_Try it_
Using the records below, repeat exactly the lines from the one holding "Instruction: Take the" through the one holding "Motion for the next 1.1", both ends included, and no others.

Content starts

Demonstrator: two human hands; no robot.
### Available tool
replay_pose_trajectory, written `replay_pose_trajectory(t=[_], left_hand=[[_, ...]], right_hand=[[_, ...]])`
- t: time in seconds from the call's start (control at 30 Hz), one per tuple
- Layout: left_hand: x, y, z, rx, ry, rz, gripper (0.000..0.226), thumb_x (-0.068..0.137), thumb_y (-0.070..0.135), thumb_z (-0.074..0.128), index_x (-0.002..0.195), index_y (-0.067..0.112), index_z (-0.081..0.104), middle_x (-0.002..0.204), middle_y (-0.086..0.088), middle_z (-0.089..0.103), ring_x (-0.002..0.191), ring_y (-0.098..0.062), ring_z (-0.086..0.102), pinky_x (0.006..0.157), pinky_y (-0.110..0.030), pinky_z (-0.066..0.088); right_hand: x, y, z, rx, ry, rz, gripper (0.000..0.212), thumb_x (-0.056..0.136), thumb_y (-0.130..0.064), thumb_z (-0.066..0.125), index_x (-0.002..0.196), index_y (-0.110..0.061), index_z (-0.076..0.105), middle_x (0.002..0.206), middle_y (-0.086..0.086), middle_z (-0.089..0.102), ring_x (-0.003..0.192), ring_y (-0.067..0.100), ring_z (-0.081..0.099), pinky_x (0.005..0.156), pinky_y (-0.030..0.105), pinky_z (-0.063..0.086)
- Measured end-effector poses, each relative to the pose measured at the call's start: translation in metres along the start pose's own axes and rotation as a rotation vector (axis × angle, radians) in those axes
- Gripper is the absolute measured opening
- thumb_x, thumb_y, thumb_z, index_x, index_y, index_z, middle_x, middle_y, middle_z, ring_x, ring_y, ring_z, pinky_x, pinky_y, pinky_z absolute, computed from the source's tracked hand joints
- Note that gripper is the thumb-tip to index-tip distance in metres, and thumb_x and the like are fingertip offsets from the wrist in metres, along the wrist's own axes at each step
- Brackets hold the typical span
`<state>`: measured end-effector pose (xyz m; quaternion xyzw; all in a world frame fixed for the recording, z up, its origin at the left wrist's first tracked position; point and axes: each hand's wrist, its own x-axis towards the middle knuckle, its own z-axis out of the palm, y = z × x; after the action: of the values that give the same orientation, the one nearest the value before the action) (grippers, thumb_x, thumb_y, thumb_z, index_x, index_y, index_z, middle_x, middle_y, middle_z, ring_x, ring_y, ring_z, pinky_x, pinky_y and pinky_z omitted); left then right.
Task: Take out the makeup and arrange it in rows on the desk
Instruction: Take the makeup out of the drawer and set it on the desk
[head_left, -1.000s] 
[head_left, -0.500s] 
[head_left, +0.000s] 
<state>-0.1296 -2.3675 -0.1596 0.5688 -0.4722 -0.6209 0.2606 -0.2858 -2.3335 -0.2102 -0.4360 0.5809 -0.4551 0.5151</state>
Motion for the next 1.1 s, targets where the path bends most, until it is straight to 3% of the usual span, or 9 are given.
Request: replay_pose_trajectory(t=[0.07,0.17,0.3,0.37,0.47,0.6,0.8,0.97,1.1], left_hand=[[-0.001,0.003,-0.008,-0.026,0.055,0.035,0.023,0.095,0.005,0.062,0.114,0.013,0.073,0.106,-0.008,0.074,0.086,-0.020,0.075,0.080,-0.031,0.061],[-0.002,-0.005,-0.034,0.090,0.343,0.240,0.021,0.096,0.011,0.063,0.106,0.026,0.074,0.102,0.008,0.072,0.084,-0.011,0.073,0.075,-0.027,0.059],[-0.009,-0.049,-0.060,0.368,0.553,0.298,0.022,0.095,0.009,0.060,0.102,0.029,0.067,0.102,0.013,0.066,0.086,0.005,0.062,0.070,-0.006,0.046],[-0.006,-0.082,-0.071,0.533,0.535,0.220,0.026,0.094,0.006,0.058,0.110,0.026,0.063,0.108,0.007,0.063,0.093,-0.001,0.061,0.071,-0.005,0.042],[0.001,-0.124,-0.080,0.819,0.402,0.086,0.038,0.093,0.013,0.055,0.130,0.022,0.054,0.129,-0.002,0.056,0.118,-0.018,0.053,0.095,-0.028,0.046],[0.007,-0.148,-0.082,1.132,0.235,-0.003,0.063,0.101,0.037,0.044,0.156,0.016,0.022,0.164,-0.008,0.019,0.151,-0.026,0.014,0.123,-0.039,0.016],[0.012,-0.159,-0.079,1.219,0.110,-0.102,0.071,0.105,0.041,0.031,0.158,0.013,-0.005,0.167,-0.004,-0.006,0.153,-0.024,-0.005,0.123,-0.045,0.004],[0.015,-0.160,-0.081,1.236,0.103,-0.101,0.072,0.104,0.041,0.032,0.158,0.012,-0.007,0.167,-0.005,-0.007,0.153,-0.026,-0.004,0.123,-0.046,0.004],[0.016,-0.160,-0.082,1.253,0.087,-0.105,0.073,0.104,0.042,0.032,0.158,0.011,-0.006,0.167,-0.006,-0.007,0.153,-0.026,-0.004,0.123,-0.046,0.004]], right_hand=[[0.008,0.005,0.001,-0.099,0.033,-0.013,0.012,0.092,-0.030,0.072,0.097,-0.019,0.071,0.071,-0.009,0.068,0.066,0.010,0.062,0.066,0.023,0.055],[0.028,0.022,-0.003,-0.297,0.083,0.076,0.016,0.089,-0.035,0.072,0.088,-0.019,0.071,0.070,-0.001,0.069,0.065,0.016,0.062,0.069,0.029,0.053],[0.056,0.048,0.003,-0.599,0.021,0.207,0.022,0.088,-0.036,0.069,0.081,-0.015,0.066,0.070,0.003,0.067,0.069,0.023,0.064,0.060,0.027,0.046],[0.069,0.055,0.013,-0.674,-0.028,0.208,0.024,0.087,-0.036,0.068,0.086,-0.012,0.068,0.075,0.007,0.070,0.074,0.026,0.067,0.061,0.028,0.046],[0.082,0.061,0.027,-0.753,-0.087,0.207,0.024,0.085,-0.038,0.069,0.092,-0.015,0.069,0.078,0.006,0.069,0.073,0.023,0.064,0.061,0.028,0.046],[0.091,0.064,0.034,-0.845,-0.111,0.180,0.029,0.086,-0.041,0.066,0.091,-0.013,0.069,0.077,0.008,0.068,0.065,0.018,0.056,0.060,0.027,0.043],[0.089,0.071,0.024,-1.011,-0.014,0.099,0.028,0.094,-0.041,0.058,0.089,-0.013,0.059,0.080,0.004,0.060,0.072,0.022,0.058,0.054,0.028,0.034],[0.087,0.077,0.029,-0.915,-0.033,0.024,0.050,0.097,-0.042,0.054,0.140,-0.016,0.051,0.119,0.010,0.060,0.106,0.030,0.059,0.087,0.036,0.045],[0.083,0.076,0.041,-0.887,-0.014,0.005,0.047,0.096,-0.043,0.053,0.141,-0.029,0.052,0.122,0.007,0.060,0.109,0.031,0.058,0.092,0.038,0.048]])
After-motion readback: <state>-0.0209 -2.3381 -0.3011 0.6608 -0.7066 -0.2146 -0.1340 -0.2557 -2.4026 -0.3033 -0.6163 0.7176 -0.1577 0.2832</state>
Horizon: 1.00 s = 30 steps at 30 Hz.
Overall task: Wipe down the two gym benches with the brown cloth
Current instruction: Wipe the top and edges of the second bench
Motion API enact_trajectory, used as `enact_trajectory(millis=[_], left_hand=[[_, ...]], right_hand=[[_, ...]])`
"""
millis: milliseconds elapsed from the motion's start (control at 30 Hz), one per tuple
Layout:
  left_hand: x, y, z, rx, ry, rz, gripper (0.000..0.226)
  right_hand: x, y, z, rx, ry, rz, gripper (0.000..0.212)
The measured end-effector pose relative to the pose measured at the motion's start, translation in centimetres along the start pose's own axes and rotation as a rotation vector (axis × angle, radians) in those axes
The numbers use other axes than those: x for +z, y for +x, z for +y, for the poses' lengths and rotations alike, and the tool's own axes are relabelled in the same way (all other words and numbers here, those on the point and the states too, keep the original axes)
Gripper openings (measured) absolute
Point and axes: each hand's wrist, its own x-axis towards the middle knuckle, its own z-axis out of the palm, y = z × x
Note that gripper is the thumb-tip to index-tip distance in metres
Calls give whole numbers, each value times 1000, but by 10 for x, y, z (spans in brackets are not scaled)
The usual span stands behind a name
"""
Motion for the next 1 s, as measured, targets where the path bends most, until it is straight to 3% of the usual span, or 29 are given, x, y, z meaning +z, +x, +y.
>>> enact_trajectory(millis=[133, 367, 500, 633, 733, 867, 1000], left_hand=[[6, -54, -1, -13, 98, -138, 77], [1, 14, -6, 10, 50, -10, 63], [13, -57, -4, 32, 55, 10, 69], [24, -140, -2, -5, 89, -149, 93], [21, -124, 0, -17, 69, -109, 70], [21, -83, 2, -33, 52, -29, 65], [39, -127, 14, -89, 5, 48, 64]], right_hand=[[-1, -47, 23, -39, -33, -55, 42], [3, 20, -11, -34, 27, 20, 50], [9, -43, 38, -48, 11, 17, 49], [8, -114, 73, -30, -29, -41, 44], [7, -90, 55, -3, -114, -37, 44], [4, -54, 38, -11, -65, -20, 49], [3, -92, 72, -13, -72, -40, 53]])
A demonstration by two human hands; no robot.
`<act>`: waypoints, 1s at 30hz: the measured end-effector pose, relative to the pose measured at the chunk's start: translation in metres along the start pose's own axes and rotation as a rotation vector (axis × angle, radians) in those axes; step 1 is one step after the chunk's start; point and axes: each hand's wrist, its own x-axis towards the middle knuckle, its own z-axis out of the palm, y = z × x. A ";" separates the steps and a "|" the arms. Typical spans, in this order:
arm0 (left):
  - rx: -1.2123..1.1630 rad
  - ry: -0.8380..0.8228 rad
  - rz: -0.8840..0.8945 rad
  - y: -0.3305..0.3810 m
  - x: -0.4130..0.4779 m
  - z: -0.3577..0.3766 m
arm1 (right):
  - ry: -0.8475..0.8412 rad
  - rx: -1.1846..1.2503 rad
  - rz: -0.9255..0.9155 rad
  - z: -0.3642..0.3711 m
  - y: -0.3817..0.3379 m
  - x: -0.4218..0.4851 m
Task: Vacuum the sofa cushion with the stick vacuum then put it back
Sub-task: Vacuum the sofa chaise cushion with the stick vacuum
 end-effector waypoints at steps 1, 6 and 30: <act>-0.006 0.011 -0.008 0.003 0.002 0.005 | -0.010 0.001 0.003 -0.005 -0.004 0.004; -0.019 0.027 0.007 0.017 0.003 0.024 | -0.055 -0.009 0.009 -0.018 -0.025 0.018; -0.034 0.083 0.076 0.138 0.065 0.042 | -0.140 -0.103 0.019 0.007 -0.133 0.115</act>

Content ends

_Answer to the problem_
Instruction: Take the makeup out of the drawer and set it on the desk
[head_left, -1.000s] 
[head_left, -0.500s] 
[head_left, +0.000s] 
<state>-0.1296 -2.3675 -0.1596 0.5688 -0.4722 -0.6209 0.2606 -0.2858 -2.3335 -0.2102 -0.4360 0.5809 -0.4551 0.5151</state>
Motion for the next 1.1 s, targets where the path bends most, until it is straight to 3% of the usual span, or 9 are given.

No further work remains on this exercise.